This month's reflection consists of the edited text of a sermon preached by Fr Ian Falconer SJ at the Carmelite Monastery in Kew, Melbourne, earlier this year.
The majority of the Dead Sea scrolls, complete and fragmentary, are written, not in the vernacular Aramaic of daily life, nor in Greek, the lingua franca of the Mediterranean world, but in Hebrew. This shows that the biblical scholars who, until this discovery, had maintained that Hebrew was a dead language in Our Lord's time were mistaken. It was not a dead language. It was written and read, spoken and understood, in addition to Aramaic. And it would seem that Hebrew was chosen especially for writing. So the Gospels could have been written in Hebrew rather than the Greek we now have.

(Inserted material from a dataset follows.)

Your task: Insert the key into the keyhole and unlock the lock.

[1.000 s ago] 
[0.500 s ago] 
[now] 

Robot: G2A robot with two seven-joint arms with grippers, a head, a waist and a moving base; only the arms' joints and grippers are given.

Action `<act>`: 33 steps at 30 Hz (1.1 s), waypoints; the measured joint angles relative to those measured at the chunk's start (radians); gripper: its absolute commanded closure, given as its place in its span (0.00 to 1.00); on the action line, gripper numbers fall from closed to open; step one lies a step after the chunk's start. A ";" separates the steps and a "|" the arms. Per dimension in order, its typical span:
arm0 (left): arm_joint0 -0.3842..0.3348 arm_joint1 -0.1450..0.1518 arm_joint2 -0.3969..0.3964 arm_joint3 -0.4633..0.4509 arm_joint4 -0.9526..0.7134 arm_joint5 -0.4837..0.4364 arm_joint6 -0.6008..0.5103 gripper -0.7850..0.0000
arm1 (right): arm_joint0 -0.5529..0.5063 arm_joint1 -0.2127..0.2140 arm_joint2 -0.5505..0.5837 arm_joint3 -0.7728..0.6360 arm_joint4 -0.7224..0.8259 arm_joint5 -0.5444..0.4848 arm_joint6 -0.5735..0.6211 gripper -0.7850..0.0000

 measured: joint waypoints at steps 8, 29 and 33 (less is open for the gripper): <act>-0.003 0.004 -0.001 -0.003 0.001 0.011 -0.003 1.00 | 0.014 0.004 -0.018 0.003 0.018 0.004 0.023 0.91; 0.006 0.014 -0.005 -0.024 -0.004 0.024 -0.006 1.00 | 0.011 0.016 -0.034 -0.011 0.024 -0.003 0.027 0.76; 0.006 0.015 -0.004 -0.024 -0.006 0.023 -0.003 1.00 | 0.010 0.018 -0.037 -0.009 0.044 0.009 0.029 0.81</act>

Some recent biblical scholars have in fact argued, convincingly I think, that our Greek texts of Matthew and Mark are translations of Hebrew originals. Luke wrote in Greek, but he based his Gospel partly on Hebrew documents, translated by or for him, including the Gospels of Matthew and Mark, and partly on his own researches while travelling with Paul.

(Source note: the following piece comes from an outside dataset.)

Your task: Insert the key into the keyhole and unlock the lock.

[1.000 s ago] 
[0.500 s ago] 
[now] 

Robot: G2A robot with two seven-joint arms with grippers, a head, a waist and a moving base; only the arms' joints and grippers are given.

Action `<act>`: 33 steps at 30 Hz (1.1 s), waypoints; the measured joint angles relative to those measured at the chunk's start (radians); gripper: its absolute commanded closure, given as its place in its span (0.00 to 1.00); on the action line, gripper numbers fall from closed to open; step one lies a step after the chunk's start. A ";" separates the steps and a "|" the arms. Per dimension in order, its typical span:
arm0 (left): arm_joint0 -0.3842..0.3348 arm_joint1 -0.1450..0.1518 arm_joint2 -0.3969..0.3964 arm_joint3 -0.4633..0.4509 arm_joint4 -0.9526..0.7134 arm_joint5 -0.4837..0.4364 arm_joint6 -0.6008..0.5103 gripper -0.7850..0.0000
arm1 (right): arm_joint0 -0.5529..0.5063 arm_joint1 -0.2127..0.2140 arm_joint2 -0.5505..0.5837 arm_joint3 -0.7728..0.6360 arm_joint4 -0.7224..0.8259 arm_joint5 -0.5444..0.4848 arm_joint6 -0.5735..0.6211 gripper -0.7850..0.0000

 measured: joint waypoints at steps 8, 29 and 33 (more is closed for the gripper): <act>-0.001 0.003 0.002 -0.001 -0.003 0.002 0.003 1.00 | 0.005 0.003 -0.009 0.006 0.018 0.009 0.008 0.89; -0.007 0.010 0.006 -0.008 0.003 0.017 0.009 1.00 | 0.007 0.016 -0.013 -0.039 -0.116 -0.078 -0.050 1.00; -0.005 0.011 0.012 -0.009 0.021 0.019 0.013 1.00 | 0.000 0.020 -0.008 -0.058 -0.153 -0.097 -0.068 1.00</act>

Before he met Paul he was a disciple of the apostles in Antioch. He resided in Palestine for the two years during which Paul was a prisoner of the Romans in Caesarea. He surely made good use of the opportunity to read some of the many accounts of events in Our Lord's life which he tells us in his prologue were in existence then. These accounts would almost certainly have been written in Hebrew. He would also have interviewed eye-witnesses of some of those events. He is the only evangelist to give the names of some of the women who attended to the needs of Jesus and his apostles.

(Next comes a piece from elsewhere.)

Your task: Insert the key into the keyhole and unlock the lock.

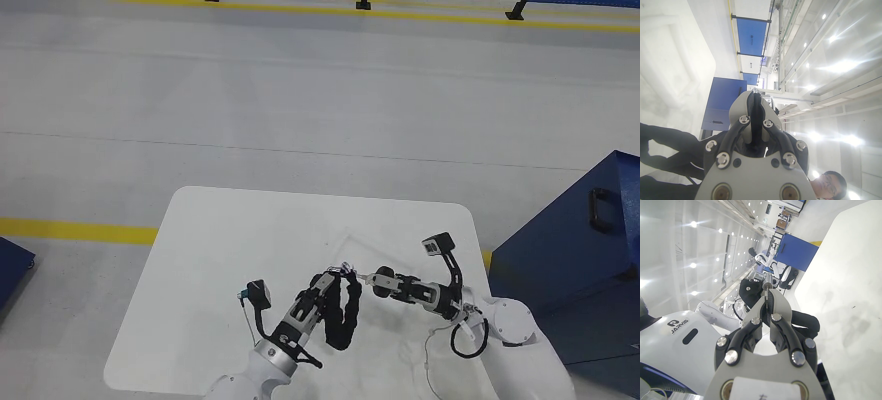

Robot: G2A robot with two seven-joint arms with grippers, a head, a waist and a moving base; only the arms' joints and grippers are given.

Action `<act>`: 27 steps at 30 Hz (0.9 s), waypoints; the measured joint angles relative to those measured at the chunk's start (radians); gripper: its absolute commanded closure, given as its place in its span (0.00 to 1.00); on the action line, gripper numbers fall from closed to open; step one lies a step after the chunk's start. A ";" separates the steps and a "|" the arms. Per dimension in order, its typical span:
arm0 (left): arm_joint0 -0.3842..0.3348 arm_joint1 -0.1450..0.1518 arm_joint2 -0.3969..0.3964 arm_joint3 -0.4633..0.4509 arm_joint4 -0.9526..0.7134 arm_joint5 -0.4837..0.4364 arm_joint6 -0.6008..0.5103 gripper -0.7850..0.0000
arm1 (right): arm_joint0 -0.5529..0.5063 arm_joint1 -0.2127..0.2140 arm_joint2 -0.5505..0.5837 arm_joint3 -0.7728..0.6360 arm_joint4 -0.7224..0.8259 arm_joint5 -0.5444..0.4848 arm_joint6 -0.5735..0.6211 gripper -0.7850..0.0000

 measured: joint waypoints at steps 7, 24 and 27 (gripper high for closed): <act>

If the Gospels of Matthew and Mark were written, as early Christian writers tell us they were, for Hebrew-speaking Jewish Christians, they had to be, and were, quickly translated into Greek, for the sake of the thousands of Gentiles pouring into the Church who would not have known Hebrew. Not only does this confirm the traditional view that the Gospels were composed in the life-time of the apostles, who had lived with Our Lord for more than two years, it also accounts for some of the differences in parallel passages of the Gospels.
The Hebrew language of those days had a comparatively small vocabulary, so a Hebrew word usually had a wide range of possible meanings. Besides this, Hebrew words were written without vowels, with the result that different readers could easily put in different vowels and so produce different words and therefore also different translations of one and the same original.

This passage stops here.